During that time she was and guarded by the Earl and Countess of Shrewsbury - known more familiarly as Bess of Hardwick and her husband George Talbot.
The narration of the story alternates among the three main characters, Bess, George and Mary.
There is enough mention of past events for the reader to get a good idea of Mary’s previous life and to work out how she arrived in her current predicament.
You also learn a lot about Bess and how she achieved her position; in fact this novel is probably as much about Bess as Mary.
Plots, intrigue and deceit
The book starts with these three characters optimistically thinking that their time together will be short-lived and to their own advantage.
Mary believes that she will soon be released and back in Scotland with yet another husband (as if she hadn’t already learned her lesson after three marriages).
George thinks that by serving his Queen Elizabeth loyally and following her commands he will gain honour in her eyes and at court.
Bess, whose mercenary nature is central to the story, anticipates more money in her coffers – and possibly even more land and homes to her name.
They are all proven wrong.
The four-year period spanned in the book is packed with plots and intrigue.
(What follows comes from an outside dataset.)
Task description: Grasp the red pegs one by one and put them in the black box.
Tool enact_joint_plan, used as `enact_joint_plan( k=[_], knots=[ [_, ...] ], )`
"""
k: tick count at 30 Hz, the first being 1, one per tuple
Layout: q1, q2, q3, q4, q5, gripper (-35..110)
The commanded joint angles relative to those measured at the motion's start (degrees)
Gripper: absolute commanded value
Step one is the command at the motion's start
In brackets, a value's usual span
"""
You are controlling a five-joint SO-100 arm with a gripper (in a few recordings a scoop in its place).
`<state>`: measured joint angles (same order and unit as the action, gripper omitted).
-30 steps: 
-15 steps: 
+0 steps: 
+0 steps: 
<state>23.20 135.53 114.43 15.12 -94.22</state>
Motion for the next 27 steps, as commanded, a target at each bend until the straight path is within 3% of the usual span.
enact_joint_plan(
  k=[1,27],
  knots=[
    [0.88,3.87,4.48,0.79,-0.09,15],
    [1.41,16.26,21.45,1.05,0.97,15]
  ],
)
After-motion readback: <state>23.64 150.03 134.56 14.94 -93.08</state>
Secret messages abound, hidden everywhere. Each of the three main characters are deceiving one another.
George is keeping quiet about his true feelings for Mary.
Bess is pretending to befriend Mary whilst spying on her for Cecil, Elizabeth’s chief advisor.
And Mary is deceiving everyone by permanently trying to escape.
Implausible but entertaining
Much is made of moving Mary around the country to confound and confuse her supporters. Each time they move, Bess has to reconfigure a new court and home at even more expense.
The whole experience takes it’s toll on Bess and George’s marriage, and almost bankrupts them as well. Bess takes actions to protect what is left of her properties: she is clearly more fond of her fortune than she is of her husband.
Sadly, we know how Mary’s life will end – though I was disappointed by the way this was dealt with in the book.
Implausibly, George anticipates that things are going badly and foresees Mary’s execution in a dream. At this point you feel that the author has had enough of these characters and wants to wind the book up quickly.
I do know more about the conspiracies and plots that Mary was involved in, and the book does portray her in a different light from the honourable and wronged character that I had always imagined her to be.
So maybe a three-star book. It’s flawed, but I did find it both entertaining and educational.